##### Record excerpts #####
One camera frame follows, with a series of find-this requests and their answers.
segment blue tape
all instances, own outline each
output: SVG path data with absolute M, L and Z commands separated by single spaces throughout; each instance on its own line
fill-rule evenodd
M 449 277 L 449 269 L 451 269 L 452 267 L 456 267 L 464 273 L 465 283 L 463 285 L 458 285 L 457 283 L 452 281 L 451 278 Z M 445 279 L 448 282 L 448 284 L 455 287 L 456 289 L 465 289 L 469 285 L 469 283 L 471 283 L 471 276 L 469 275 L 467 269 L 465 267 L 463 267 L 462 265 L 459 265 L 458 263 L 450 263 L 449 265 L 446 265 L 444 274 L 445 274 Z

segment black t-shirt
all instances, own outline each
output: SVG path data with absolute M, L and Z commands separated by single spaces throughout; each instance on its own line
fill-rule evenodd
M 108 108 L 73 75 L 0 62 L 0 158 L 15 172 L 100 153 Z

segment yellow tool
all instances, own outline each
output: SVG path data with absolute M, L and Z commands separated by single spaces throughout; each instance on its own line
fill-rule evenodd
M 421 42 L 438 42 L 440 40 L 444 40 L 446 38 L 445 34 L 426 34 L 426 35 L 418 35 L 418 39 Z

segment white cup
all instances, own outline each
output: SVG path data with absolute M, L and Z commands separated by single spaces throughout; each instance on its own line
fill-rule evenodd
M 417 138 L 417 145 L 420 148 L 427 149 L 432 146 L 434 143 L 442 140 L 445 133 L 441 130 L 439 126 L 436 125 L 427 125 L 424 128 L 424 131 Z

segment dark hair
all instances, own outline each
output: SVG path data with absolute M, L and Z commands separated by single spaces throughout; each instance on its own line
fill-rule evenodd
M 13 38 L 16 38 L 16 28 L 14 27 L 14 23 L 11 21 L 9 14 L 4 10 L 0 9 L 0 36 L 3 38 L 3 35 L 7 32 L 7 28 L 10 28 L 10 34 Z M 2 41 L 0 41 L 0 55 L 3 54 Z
#####
## Work instruction
Nothing may be left out: return each entry exactly as it reads.

## Exercise response
One camera frame follows, with a series of find-this requests and their answers.
segment blue tape
all instances, own outline each
output: SVG path data with absolute M, L and Z commands separated by single spaces throughout; each instance on its own line
fill-rule evenodd
M 449 277 L 449 269 L 451 269 L 452 267 L 456 267 L 464 273 L 465 283 L 463 285 L 458 285 L 457 283 L 452 281 L 451 278 Z M 445 279 L 448 282 L 448 284 L 455 287 L 456 289 L 465 289 L 469 285 L 469 283 L 471 283 L 471 276 L 469 275 L 467 269 L 465 267 L 463 267 L 462 265 L 459 265 L 458 263 L 450 263 L 449 265 L 446 265 L 444 274 L 445 274 Z

segment black t-shirt
all instances, own outline each
output: SVG path data with absolute M, L and Z commands separated by single spaces throughout; each instance on its own line
fill-rule evenodd
M 108 108 L 73 75 L 0 62 L 0 158 L 15 172 L 100 153 Z

segment yellow tool
all instances, own outline each
output: SVG path data with absolute M, L and Z commands separated by single spaces throughout; each instance on its own line
fill-rule evenodd
M 421 42 L 438 42 L 440 40 L 444 40 L 446 38 L 445 34 L 426 34 L 426 35 L 418 35 L 418 39 Z

segment white cup
all instances, own outline each
output: SVG path data with absolute M, L and Z commands separated by single spaces throughout; each instance on its own line
fill-rule evenodd
M 417 138 L 417 145 L 420 148 L 427 149 L 432 146 L 434 143 L 442 140 L 445 133 L 441 130 L 439 126 L 436 125 L 427 125 L 424 128 L 424 131 Z

segment dark hair
all instances, own outline each
output: SVG path data with absolute M, L and Z commands separated by single spaces throughout; each instance on its own line
fill-rule evenodd
M 13 38 L 16 38 L 16 28 L 14 27 L 14 23 L 11 21 L 9 14 L 4 10 L 0 9 L 0 36 L 3 38 L 3 35 L 7 32 L 7 28 L 10 28 L 10 34 Z M 2 41 L 0 41 L 0 55 L 3 54 Z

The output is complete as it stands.